Cradle discovered that many at the shelter couldn't afford to maintain good grooming habits while they were struggling to get back on their feet. So he set up a box for donations in his shop, and within a year had collected about $2,000, more than enough to offer free services to his struggling neighbors.
A cut, a shampoo, a shave, a new hairdo — they all led to the founding of Rob's Barbershop Community Foundation, a full-service, nonprofit barber and beauty salon that provides grooming services at no charge to adults and children in homeless shelters in Anne Arundel County, Baltimore City and Washington.
Cradle launched the organization in 2000, and a few years later sold his barbershop to run it full time.
Since then, his foundation has provided more than 19,000 grooming services to more than 6,800 individuals. As of last week, it had provided 841 haircuts in 2013, with more to come. The foundation also offers shampoos, shaves, and relaxer and hair coloring treatments.
"It makes me feel like I'm reducing a problem, legitimately and literally," said Cradle, 46, an Odenton resident who grew up in Baltimore. He runs the organization with his wife, Terri, contracting with barbers, soliciting volunteers and working with outreach agencies to implement grooming service projects, most of them set up at homeless facilities.
Offering haircuts and grooming services is a way to offer a boost in self-esteem for those in need.
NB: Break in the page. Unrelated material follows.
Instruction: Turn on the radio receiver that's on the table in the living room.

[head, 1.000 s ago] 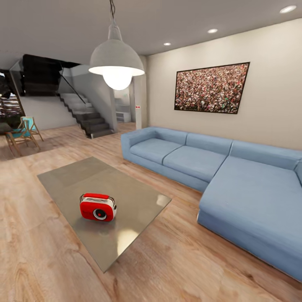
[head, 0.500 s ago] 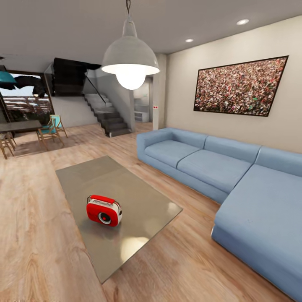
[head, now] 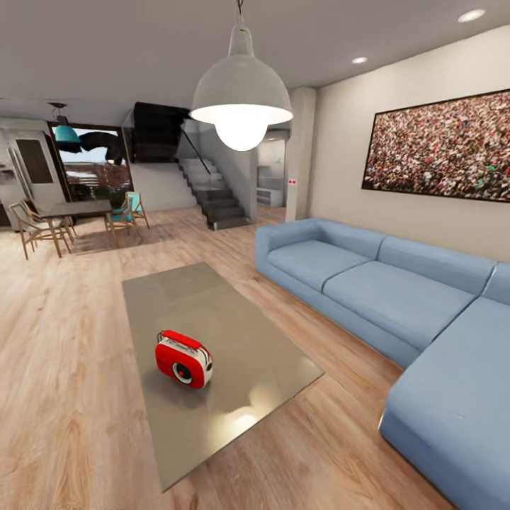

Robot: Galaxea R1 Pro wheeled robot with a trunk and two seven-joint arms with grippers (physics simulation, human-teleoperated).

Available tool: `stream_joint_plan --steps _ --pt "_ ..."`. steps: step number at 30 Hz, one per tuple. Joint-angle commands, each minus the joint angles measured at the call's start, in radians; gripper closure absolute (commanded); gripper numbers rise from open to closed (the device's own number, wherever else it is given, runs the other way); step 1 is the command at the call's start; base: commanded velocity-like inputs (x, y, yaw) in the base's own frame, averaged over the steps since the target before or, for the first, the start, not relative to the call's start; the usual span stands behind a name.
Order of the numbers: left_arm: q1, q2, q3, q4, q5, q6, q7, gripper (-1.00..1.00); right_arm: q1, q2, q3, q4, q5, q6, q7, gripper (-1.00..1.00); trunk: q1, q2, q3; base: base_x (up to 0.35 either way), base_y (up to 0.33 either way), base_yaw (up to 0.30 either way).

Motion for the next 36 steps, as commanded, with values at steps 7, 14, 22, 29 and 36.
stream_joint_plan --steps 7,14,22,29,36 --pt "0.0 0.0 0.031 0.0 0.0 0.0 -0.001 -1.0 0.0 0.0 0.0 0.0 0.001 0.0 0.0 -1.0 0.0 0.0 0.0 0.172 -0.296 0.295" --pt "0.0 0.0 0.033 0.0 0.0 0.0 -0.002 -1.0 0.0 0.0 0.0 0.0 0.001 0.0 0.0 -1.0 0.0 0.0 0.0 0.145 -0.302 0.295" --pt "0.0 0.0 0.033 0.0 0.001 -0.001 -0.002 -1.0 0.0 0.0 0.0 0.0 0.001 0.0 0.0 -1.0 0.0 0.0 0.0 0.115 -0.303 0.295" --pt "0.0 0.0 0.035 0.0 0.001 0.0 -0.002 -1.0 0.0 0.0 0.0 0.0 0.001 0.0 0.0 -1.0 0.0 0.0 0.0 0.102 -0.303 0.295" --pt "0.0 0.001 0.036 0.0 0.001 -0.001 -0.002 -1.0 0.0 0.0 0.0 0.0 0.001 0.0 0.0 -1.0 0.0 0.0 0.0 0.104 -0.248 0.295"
For people who are struggling, such services are a luxury.
"Agencies tell me that as far as grooming goes, if a person lives below the poverty level, they place grooming services and their appearance pretty low on a list of basic needs, after such things as housing, food, transportation," said Cradle. "Their money pretty much has to go elsewhere."
Among recipients of his services are residents of Sarah's House, a Fort Meade-based facility that offers emergency and transitional housing for homeless families in Anne Arundel County. The facility is near where his former barbershop was located, and Cradle often uses Sarah's House as a base to cut the hair of Anne Arundel public school children, including students from Meade Heights Elementary, MacArthur Middle and Meade High.
"It's really exemplary, because it's not as if we have that resource readily available here for families, many of whom are struggling with day-to-day things," said Bruce Clopein, volunteer resource manager for Sarah's House. "He does this not only for the kids, but he's cut hair for many of the adults as well."
Cradle has also visited Lighthouse Shelter in Annapolis; and he provides haircuts for students in need at department stores on the Sunday before the first week of school.
He said he receives funding for his organization from such sources as charity arms of corporations, private grants and private donors. Cradle has been recognized for his work on two national community service campaigns for Allstate Insurance, this year and last year. This month he was among 10 Baltimore-area recipients of a Dunkin' Donuts Community Hero Award.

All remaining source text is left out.